Both Tories and Labour are missing the point about tax. The simple verity of the Thatcher tax policies of the 1980s has not changed. Tax cuts lead to economic growth. Tax rises, however, reduce the impact of economic growth.

Yet both parties claim that the country cannot afford "unfunded" tax cuts. Labour says the Tories are still on their slash and burn policies that would, if they implement Lord Forsyth's tax commission proposals in full, imply a cut in public services of £21bn. But public services are not ultimately paid for by our taxes; they are actually paid for only by a growing economy.

George Osborne replies that any tax cut recommended by the commission would only be implemented with a commensurate rise in environmental taxes. This is just plain daft. It means that the tax burden under the Tories would continue to be the same as under Labour - nearly as high as in the days of Denis Healey.

But the question is not whether the country can afford tax cuts. The country can no longer afford to pay the taxes demanded by government from the population. Britain's tax burden is growing faster than that of any other European country, with middle-class taxpayers working nearly half the year for the state.
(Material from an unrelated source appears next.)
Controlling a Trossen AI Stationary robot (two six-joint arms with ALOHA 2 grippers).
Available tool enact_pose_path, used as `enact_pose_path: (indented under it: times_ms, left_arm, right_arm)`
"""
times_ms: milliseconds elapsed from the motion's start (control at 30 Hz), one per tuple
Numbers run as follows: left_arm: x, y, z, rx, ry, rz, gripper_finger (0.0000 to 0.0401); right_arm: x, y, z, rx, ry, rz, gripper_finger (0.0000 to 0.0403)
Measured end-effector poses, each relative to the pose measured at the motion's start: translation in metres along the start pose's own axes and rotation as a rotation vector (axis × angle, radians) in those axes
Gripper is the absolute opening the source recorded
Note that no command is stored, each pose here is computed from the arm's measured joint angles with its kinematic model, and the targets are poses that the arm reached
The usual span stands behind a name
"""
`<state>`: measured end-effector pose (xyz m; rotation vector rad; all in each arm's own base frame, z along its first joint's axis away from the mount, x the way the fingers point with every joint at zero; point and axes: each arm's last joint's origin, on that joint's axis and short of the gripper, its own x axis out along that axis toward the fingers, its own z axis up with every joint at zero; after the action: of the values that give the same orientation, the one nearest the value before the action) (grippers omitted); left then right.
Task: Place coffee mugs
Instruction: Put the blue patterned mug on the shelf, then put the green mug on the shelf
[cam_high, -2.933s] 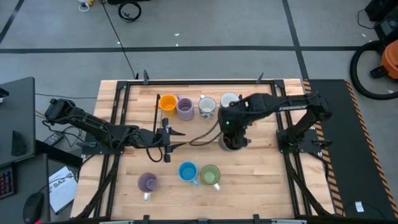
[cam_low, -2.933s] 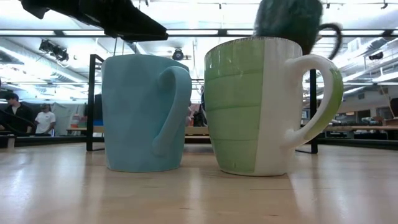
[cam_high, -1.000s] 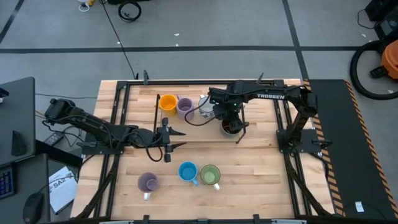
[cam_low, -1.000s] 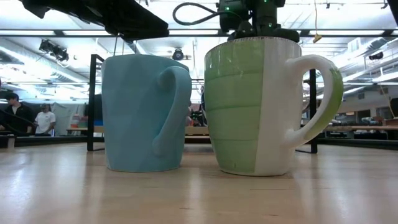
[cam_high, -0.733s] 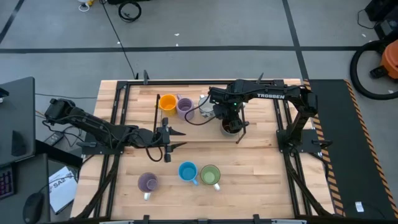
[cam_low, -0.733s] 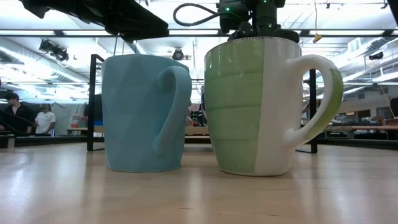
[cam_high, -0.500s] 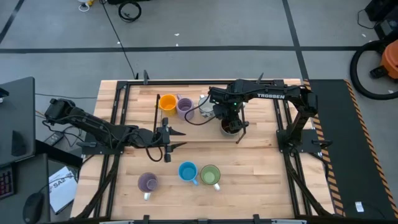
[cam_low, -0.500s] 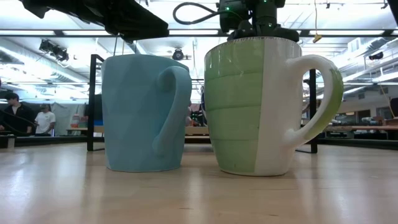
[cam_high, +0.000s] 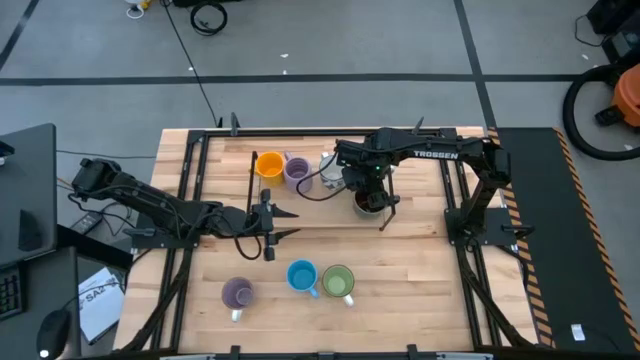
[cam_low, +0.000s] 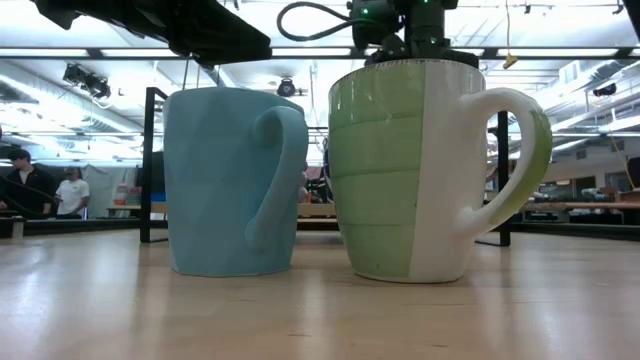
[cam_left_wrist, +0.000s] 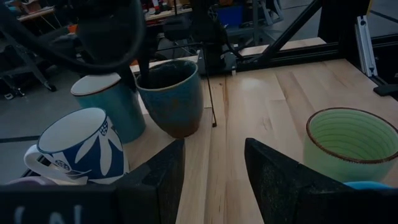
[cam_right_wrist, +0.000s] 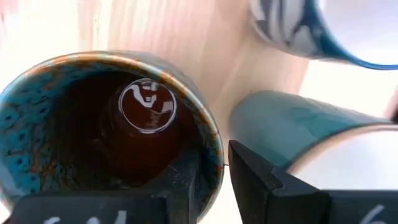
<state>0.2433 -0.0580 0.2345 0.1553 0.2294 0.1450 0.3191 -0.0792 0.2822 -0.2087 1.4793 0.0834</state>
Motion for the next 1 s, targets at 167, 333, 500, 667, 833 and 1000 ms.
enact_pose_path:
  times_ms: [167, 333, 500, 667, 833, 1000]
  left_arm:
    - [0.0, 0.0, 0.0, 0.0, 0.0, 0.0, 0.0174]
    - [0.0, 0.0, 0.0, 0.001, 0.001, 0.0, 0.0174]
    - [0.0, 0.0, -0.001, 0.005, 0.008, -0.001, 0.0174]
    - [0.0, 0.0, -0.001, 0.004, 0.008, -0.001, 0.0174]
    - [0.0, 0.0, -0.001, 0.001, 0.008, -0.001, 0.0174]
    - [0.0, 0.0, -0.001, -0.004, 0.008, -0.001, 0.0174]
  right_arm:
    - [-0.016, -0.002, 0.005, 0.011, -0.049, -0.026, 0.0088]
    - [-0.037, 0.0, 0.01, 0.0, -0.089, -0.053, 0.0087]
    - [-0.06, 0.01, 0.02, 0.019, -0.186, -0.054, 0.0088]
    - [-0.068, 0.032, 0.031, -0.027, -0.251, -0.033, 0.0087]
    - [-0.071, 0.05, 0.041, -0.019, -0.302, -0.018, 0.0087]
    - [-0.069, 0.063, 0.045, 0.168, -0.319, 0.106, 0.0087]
Failure to reduce, simplify and make fairer the burden and collection of taxes is actually reducing economic activity, lowering economic growth - and even reducing the total amount of revenue collected.

However much both parties want to shy away from the Thatcher tax policies of the 1980s, the experience of that era continues to provide the only basis for future economic growth. At a time when our taxes - corporate and personal - are increasing, the rest of the developed world is going in the opposite direction. Which means that we are becoming progressively less competitive.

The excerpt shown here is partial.